Des duchés conformes aux lois
Dans son éditorial du 3 novembre, le Sunday Times appelle le souverain et son héritier à plus de transparence sur leurs propriétés. «Plus d’ouverture serait un objectif louable pour une monarchie qui se veut moderne», estime la publication.
«Le duché de Lancaster fonctionne comme une société commerciale, gérant un large éventail de biens fonciers et immobiliers en Angleterre et au Pays de Galles. Il se conforme à toutes les lois et normes réglementaires britanniques applicables à son éventail d'activités commerciales», a justifié un porte-parole du duché de Lancaster auprès du Sunday Times.
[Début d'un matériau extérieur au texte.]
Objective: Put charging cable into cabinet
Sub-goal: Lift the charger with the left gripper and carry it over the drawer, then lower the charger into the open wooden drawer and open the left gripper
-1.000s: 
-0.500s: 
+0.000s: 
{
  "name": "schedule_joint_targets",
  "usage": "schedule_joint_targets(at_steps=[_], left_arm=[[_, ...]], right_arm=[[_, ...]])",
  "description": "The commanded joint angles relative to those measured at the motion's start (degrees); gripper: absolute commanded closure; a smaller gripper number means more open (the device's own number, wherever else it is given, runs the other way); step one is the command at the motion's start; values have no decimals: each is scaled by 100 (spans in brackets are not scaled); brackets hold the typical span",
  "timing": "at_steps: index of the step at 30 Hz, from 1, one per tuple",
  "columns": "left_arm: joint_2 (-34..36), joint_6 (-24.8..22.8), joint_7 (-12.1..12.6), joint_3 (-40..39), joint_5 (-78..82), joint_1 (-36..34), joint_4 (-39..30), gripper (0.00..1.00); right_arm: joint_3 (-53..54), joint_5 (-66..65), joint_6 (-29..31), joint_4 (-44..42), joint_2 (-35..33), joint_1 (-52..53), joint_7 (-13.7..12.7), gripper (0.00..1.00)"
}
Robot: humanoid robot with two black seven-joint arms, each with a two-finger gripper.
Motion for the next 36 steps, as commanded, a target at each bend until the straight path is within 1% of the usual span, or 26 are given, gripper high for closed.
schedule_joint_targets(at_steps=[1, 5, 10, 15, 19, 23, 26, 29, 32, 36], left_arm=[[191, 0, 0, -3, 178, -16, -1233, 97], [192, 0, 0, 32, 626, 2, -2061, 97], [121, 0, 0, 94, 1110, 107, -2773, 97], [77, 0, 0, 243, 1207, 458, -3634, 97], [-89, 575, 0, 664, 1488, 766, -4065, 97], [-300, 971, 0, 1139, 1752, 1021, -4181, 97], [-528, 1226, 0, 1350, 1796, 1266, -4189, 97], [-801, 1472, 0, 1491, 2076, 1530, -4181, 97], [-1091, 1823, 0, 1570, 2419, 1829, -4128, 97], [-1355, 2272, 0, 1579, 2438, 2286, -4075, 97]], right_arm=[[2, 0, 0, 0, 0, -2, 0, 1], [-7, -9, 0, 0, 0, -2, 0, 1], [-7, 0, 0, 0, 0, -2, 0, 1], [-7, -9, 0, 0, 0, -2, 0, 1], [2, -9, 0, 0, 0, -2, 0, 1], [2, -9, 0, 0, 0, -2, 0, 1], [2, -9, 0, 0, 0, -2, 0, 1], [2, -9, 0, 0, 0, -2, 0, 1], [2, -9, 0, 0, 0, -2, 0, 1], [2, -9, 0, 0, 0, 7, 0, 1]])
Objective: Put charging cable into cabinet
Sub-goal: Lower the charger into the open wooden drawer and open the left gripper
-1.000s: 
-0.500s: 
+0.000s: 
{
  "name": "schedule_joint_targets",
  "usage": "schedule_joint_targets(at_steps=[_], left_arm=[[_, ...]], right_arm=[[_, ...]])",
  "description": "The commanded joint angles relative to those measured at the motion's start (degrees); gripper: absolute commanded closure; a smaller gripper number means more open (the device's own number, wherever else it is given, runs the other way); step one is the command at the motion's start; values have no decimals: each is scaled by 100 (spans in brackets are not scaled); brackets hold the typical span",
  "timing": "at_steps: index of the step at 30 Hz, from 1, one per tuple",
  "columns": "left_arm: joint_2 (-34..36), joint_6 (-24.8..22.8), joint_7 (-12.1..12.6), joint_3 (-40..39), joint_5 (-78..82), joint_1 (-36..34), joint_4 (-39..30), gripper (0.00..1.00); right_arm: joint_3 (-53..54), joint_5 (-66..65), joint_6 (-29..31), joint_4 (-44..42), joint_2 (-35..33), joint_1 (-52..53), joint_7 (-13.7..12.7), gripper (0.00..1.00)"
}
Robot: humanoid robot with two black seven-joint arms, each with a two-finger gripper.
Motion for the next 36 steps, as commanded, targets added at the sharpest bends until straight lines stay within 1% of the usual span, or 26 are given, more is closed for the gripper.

Et un porte-parole du duché de Cornouailles a déclaré : «Le Duché de Cornouailles est un domaine privé avec un impératif commercial que nous réalisons parallèlement à notre engagement de restaurer l'environnement naturel et de générer un impact social positif pour nos communautés.»
Selon les propos rapportés par Town&Country, il a ajouté : «Le prince William est devenu duc de Cornouailles en septembre 2022 et s'est depuis engagé à une transformation en profondeur du duché. Cela comprend un investissement important pour que le domaine soit à zéro émission nette d'ici la fin de 2032, ainsi que la mise en place d'un soutien ciblé en matière de santé mentale pour nos locataires, et la collaboration avec des partenaires locaux pour aider à lutter contre le sans-abrisme en Cornouailles.»